En esta dimensión, los padres diremos sin decir, mostraremos a nuestros hijos cómo y con qué intensidad rezamos y vivimos nuestra fe. Esta dimensión es sin duda la más importante porque, ¿de qué sirve contarles historias de la vida de Jesús a nuestros hijos si nosotros no hacemos vida el Evangelio? ¿Cómo aprenderán a rezar si no nos ven hacerlo? ¿Cómo comprenderán que nuestra relación con Dios es nuestra fuerza si no se lo mostramos?
Recuerdo que una vez, teniendo yo 21 años, confié a mi padre una situación que me generaba mucha angustia. Él, después de escucharme, no me propuso una solución al problema, sino que me habló de una situación complicada suya en el trabajo que le hacía sufrir y me contó cómo rezaba y cómo hablaba a Dios de esa dificultad. Sus palabras me llegaron al corazón y todavía hoy muchas veces las recuerdo y me ayudan a rezar.
Como esta anécdota, podría contar muchas otras. Para los padres, llegar al corazón de nuestros hijos no tendría que resultar tan difícil. Lo que me ayudó de lo que mi padre me dijo aquél día no fue la situación que él estaba viviendo o saber que mi padre es una persona de fe que rezaba para que se resolviera esa situación. Lo que me ayudó fue que mi padre me abriera su intimidad y me mostrara su fragilidad y cómo se estaba apoyando en Dios desde esa fragilidad suya. Lo que mi padre hizo aquél día fue dejarme ver un cachito de su relación con Dios, una relación que entendí real, fuerte, profunda, viril.
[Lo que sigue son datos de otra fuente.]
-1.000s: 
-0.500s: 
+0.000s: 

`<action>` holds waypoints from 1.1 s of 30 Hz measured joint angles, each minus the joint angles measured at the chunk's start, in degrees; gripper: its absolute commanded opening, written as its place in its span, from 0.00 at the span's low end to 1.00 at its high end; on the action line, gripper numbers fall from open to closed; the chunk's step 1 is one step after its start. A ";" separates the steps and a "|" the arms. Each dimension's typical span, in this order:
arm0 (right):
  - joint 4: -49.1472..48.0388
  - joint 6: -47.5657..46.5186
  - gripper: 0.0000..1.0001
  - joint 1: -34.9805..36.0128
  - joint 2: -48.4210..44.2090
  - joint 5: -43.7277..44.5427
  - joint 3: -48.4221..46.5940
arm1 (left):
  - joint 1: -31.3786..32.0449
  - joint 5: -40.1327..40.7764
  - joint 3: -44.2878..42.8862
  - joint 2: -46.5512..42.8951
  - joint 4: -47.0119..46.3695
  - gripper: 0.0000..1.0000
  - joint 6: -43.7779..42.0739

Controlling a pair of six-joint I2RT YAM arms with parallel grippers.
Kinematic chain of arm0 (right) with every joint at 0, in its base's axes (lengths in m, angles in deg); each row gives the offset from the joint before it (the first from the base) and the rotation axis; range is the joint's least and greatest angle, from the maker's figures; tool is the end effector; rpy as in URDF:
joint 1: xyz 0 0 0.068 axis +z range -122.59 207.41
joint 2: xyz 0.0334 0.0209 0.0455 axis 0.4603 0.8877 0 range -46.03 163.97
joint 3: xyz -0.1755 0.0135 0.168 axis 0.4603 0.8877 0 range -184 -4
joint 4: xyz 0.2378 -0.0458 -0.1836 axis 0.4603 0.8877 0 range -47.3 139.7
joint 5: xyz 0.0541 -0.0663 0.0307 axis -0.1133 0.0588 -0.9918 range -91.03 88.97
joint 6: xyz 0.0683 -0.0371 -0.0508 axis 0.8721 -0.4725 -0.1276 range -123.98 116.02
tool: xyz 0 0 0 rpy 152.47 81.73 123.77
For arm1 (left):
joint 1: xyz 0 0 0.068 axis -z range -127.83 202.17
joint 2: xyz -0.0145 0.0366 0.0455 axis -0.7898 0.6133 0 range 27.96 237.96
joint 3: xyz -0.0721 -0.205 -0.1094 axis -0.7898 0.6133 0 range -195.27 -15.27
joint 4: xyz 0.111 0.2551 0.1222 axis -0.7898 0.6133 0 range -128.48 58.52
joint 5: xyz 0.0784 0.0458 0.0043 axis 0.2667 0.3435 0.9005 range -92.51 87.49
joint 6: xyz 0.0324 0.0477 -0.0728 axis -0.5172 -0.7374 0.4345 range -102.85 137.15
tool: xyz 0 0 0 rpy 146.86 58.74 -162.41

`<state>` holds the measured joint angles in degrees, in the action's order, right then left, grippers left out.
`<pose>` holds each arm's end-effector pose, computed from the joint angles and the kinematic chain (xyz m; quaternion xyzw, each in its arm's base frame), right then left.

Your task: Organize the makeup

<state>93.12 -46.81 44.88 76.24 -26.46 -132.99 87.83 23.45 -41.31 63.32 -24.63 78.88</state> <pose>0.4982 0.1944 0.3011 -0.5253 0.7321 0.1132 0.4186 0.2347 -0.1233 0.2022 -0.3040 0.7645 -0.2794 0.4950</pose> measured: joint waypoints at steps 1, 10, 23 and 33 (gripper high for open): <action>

¿Qué nos pasa que sentimos tanto pudor al hablar con nuestros hijos desde el corazón? Y sin embargo, no hay nada más poderoso que una madre o un padre que habla a sus hijos desde su experiencia más íntima, aunque ello le descubra en toda su desnudez.
Definitivamente peor sería que nuestros hijos percibieran que bloqueamos nuestra intimidad -también espiritual- detrás de un muro y desde el sólo nos asomamos para dejar ver lo bueno y lo correcto de nuestras acciones. ¿Es acaso eso lo que queremos que nuestros hijos perciban de nosotros: unos padres perfectos que no se equivocan, que tienen todo claro y cuya fe no se tambalea?